Biography, Education and Training

fahima ife (b. San Bernardino, CA, 1983) is a Black Latina poet, mystic, and professor whose family has lived in the Americas and Caribbean for hundreds of years. She studied Psychology at California State University San Bernardino, because she wanted to become a sex therapist. After college, she moved across the country to Atlanta, made a bunch of grassroots artist friends, became a substitute teacher. She attended Emory University, where she studied liberatory Education methods and activism, became friends with a whole new set of humans, taught middle school English and History for a couple years, and decided to pursue a doctorate. She attended the University of Wisconsin Madison, where she thought deeply about language (orality & literacy), made more friends, partied a lot, fell into the depths of the African diaspora, and earned her Ph.D. in Languages, Literacies, and Cultures. She taught in the department of English at LSU as an assistant professor for 6 years, made more friends, lived in New Orleans, went through a process of initiation with her Yoruba and Taíno ancestors, became vapor. In 2022, she accepted an offer of associate professor in the department of Critical Race and Ethnic Studies at UCSC with an emphasis in Black Studies. 

Selected Publications

Septet for the Luminous Ones (Wesleyan University Press, 2024)
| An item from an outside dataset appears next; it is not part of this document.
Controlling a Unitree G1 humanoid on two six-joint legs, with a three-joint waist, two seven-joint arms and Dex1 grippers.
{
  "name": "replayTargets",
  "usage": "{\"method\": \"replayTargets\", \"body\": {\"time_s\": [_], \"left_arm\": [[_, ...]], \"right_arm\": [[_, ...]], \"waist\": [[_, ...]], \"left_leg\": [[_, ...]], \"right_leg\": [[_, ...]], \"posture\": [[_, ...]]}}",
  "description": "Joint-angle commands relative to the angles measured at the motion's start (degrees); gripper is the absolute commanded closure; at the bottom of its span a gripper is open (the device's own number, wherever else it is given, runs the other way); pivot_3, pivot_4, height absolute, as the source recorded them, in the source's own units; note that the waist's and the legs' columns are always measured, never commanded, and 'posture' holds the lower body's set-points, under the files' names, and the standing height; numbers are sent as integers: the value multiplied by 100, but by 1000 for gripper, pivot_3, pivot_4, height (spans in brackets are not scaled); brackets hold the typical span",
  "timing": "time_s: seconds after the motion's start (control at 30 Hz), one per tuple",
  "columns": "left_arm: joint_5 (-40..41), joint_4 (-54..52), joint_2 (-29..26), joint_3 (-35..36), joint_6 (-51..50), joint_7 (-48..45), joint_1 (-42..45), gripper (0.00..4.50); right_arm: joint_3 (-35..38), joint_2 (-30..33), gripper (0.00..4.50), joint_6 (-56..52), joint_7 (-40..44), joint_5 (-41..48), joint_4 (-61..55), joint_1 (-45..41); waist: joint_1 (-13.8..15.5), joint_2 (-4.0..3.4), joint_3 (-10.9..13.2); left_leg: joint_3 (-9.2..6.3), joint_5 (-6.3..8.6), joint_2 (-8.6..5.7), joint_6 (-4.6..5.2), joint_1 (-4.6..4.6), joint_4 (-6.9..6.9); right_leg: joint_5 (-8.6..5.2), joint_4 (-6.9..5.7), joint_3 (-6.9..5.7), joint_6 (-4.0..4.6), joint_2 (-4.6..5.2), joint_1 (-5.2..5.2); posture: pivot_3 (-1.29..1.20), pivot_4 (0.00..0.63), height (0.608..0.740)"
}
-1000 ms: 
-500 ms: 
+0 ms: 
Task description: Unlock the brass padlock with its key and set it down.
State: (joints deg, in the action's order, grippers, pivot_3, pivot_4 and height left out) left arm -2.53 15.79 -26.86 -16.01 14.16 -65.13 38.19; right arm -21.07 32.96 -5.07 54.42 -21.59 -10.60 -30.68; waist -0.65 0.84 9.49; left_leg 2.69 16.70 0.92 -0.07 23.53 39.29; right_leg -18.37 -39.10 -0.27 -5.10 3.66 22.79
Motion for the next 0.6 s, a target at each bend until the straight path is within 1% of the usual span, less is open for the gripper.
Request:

abalone (Albion Books, 2023)

"alchemical sirens" (The Kenyon Review, 2023)

"communicado, two sips" (Obsidian: Literature & Arts in the African Diaspora, 2023)

"our general banality" (American Academy of Poets, Poem-A-Day, 2022)

"a run // on black study" (Research in the Teaching of English, 2022)

"grief aesthetics" (liquid blackness, 2022)

"i believe in echoes" (ASAP/J, 2021)

Maroon Choreography (Duke University Press, 2021)

"skilled black hands braid geometric insignia as poetry" (Air/Light, 2021)

"2 poems" (Interim Poetics, 2020)

 

Teaching Interests

I teach undergraduate and graduate courses that explore Global African Music, Cannabis Aesthetics, Black Poetry and Poetics, Creative-Critical Research Methods, Land-Based and Somatic Rituals, Emotional and Mental Wellness, and the spiritual/creative uses of Entheogens in building sustainable communal futures. My classes are experimental, performative, and intentionally elusive. I use radical teaching methods that attempt to breakdown hierarchy, encourage collaboration, and push beyond the limits of what a "college" or "graduate" course can accomplish. I deemphasize grading, and do not include quizzes, tests, or traditional written assignments as measures of student understanding, but I do encourage students to maintain a daily notebook or a record of daily voice memos to inform their research and creativity. My classes radically emphasize storytelling and personal discussion, self-care, and push students to cultivate rituals of healing, recovery, and restoration. The grounds of my instruction is based in historic practices of Black Fugitivity, so we spend a lot of time co-creating and being within various "clearings" .. "hush arbors" .. "midnight schools" .. we are inclined to "steal away" when no is looking, often into a mythic "dance party" .. "forest party" .. "house party" in the wake. If you do not know what any of the previous quotational means, if you want to experience "black study" .. if you are open, I encourage you to enroll in my classes.